Task to complete ▸ Could you filter the records below and keep only the lines with the word "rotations"?

Records from a data collection ▸
------------------------------

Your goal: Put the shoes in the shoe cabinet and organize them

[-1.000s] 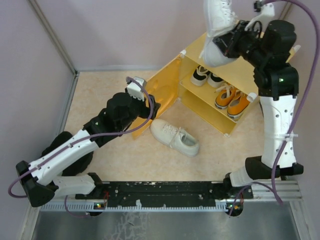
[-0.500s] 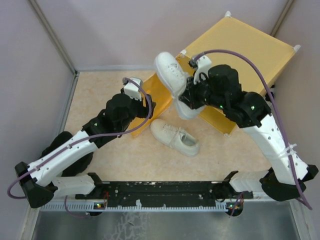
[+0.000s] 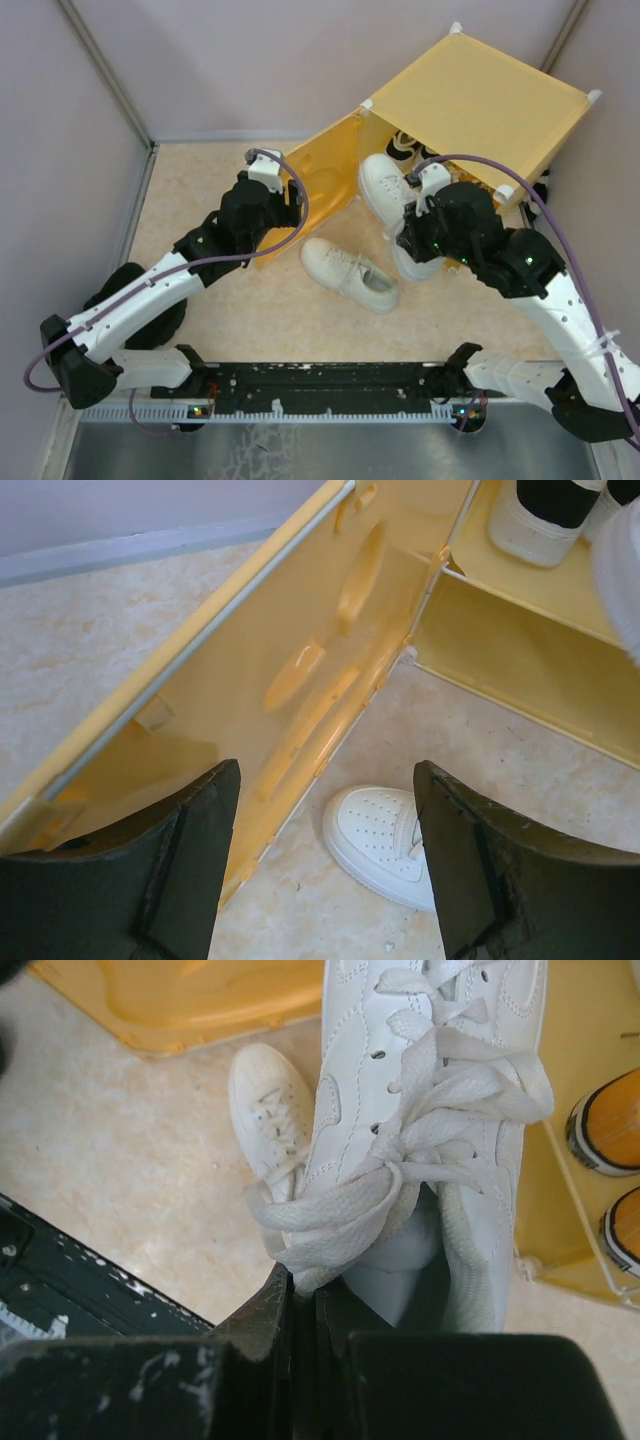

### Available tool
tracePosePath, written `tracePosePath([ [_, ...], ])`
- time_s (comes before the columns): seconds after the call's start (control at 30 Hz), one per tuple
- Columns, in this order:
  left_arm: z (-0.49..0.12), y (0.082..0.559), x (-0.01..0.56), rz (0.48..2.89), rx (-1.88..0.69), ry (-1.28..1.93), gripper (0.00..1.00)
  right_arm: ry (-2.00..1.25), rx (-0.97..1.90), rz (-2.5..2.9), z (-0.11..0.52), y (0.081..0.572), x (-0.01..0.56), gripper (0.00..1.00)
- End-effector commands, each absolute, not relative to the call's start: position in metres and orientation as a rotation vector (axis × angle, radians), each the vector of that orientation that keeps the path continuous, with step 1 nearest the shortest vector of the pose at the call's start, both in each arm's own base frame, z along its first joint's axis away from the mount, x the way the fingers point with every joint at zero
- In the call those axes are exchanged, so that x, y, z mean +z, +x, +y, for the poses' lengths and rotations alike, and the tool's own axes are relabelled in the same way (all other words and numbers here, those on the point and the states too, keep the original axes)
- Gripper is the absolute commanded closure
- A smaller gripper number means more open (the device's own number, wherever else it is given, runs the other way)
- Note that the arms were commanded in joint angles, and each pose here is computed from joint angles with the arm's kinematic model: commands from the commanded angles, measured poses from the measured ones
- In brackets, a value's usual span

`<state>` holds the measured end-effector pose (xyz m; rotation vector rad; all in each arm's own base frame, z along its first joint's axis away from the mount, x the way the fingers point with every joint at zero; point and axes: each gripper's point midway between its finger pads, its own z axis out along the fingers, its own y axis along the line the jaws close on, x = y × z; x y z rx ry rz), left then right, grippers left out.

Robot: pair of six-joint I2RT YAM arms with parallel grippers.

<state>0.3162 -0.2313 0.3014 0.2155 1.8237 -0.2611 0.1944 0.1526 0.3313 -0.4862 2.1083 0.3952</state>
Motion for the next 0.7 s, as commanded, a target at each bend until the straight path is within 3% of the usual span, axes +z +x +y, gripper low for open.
tracePosePath([
  [0.0, -0.228, 0.321, 0.326, 1.771, -0.267, 0.174, 0.24, -0.478, 0.371, 2.062, 0.157, 0.208, 0.327, 1.0],
  [0.37, -0.233, 0.318, 0.319, 1.773, -0.298, 0.195, 0.24, -0.459, 0.205, 2.228, 0.135, 0.204, 0.254, 1.0],
  [0.67, -0.233, 0.313, 0.32, 1.769, -0.328, 0.206, 0.24, -0.228, -0.062, 2.202, 0.112, 0.245, 0.199, 1.0],
])
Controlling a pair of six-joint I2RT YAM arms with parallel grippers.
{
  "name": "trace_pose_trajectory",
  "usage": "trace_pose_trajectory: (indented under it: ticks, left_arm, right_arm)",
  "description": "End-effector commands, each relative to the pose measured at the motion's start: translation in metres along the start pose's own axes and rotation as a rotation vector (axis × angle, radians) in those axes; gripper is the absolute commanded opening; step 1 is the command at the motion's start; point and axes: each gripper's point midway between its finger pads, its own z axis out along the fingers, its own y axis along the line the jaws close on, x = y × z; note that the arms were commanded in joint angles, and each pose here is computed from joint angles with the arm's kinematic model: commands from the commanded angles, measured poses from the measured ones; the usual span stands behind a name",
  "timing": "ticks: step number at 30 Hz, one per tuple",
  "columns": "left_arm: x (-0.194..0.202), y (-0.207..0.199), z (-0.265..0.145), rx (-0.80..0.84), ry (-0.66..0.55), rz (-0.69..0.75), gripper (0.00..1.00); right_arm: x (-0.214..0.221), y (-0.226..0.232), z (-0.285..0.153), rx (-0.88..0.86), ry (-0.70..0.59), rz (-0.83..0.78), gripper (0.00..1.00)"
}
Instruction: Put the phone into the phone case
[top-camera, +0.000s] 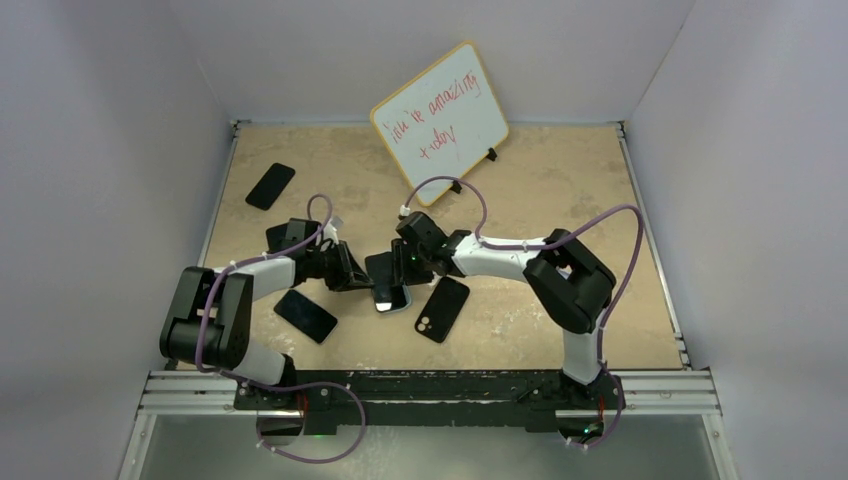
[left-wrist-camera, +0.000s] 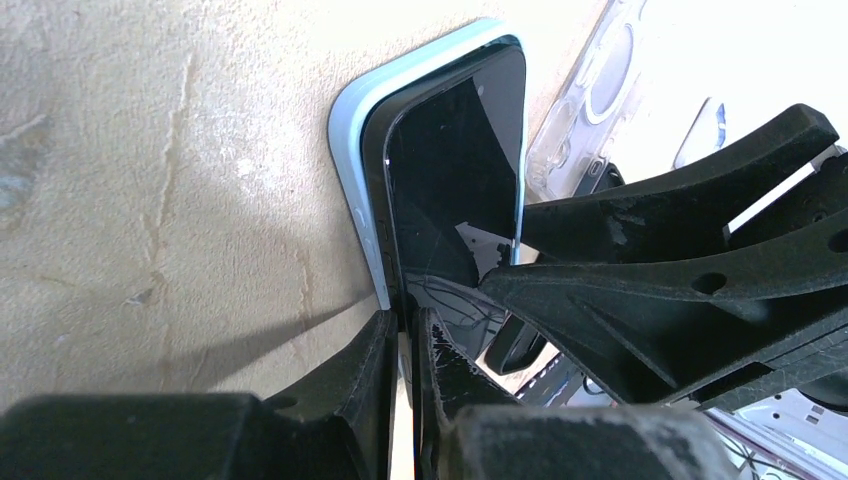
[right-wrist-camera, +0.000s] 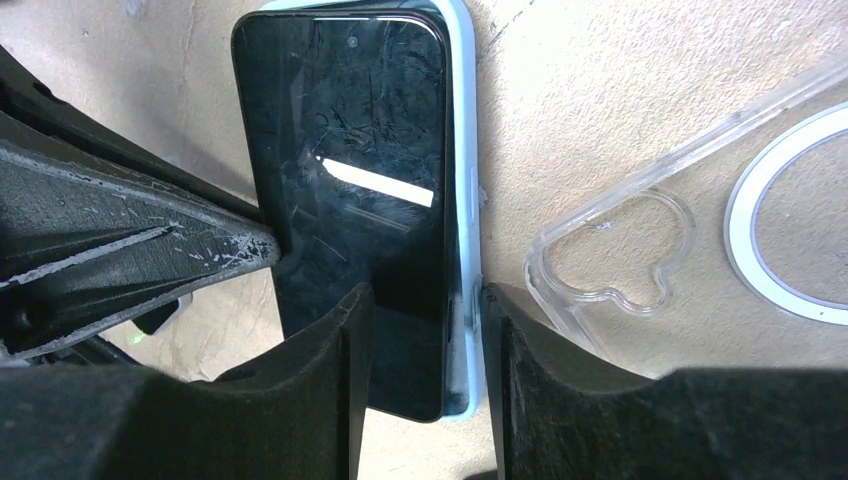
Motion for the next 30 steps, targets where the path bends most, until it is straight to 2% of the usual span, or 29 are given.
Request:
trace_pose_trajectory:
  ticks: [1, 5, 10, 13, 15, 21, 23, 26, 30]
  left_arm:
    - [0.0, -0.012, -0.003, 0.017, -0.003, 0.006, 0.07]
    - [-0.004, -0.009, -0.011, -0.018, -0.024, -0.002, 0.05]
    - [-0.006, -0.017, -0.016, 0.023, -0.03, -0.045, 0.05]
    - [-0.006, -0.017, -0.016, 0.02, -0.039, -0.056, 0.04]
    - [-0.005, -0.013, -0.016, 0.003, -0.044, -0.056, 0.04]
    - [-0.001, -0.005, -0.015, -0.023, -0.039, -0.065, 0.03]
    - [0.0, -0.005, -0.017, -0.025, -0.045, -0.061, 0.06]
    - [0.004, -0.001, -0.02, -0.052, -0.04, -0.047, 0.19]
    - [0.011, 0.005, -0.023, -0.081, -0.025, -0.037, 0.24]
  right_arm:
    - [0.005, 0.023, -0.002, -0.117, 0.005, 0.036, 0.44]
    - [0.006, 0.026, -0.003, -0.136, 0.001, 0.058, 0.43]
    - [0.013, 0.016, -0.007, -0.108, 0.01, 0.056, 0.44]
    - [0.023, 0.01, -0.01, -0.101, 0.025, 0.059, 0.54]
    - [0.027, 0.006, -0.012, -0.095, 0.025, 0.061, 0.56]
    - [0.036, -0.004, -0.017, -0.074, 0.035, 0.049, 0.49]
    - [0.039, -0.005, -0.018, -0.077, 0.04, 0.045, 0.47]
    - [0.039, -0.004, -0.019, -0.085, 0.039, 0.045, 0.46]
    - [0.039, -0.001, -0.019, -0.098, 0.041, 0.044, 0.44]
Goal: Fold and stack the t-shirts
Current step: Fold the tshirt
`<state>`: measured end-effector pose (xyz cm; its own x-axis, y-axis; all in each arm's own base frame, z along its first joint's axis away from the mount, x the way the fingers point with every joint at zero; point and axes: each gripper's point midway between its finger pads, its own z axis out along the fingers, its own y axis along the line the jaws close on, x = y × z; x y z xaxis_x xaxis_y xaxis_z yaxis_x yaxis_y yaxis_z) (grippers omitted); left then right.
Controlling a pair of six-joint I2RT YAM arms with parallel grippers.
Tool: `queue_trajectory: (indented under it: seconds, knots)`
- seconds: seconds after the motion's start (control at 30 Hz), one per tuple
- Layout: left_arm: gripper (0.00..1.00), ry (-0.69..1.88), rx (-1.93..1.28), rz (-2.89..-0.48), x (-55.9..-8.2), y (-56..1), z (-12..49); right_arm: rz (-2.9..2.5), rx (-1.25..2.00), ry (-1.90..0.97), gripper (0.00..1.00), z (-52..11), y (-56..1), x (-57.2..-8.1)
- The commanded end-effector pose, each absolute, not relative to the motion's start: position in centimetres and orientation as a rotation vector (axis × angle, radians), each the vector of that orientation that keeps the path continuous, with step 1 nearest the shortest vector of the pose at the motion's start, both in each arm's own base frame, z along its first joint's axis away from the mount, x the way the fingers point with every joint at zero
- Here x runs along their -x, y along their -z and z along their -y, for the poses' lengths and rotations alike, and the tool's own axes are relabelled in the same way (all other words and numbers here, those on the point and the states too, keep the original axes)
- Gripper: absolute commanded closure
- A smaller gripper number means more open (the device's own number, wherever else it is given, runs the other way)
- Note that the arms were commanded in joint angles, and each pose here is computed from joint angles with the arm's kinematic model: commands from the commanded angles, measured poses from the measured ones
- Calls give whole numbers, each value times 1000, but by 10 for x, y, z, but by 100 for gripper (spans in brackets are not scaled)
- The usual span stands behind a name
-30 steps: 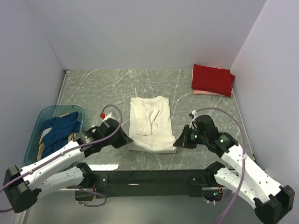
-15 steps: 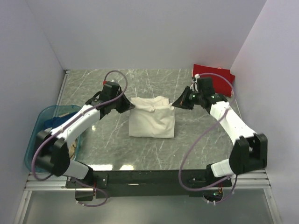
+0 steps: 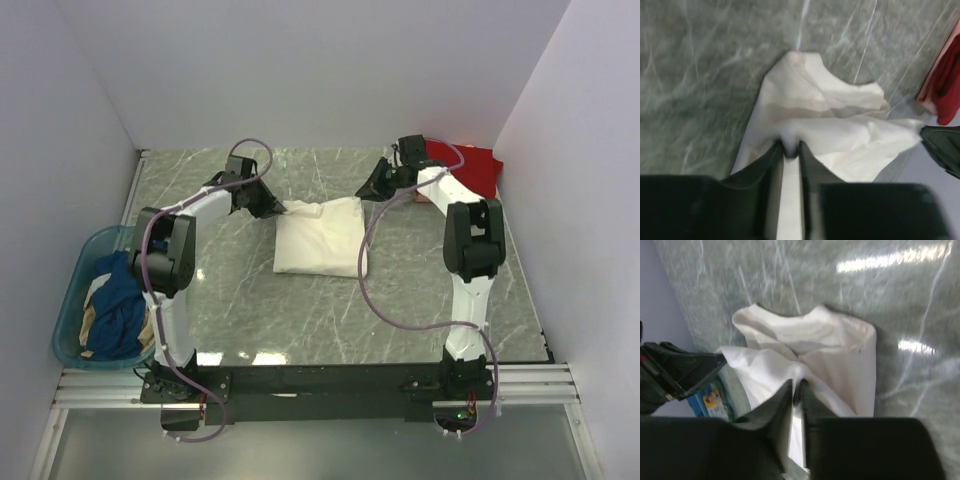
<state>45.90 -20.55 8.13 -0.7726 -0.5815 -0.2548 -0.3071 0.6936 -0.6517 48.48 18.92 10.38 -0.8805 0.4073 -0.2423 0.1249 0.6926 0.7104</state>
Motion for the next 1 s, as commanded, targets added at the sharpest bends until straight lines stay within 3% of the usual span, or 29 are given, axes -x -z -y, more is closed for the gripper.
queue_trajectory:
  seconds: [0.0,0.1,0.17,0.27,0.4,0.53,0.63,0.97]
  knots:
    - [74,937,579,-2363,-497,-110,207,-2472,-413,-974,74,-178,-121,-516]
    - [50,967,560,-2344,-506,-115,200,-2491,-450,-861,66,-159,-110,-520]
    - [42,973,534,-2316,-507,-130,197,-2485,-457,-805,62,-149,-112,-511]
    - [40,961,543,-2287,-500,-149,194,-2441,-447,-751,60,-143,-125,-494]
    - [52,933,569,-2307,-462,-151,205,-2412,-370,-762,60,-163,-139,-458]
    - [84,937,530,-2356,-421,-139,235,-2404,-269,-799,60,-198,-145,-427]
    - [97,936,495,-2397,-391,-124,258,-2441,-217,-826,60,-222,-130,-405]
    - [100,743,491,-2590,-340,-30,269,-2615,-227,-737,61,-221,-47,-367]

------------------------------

Your solution ▸
- In the call those axes are exchanged, so that x, y, z mean +z, +x, +y, for the poses' lengths and rotations alike, and the tool's own axes are relabelled in the same way (all other words and numbers here, those on the point and the states too, keep the original axes)
- Here x runs along their -x, y along their -z and z along their -y, for the poses' lengths and rotations alike, and the tool's own axes are relabelled in the same way (all other words and numbers here, those on the point and the states too, keep the original axes)

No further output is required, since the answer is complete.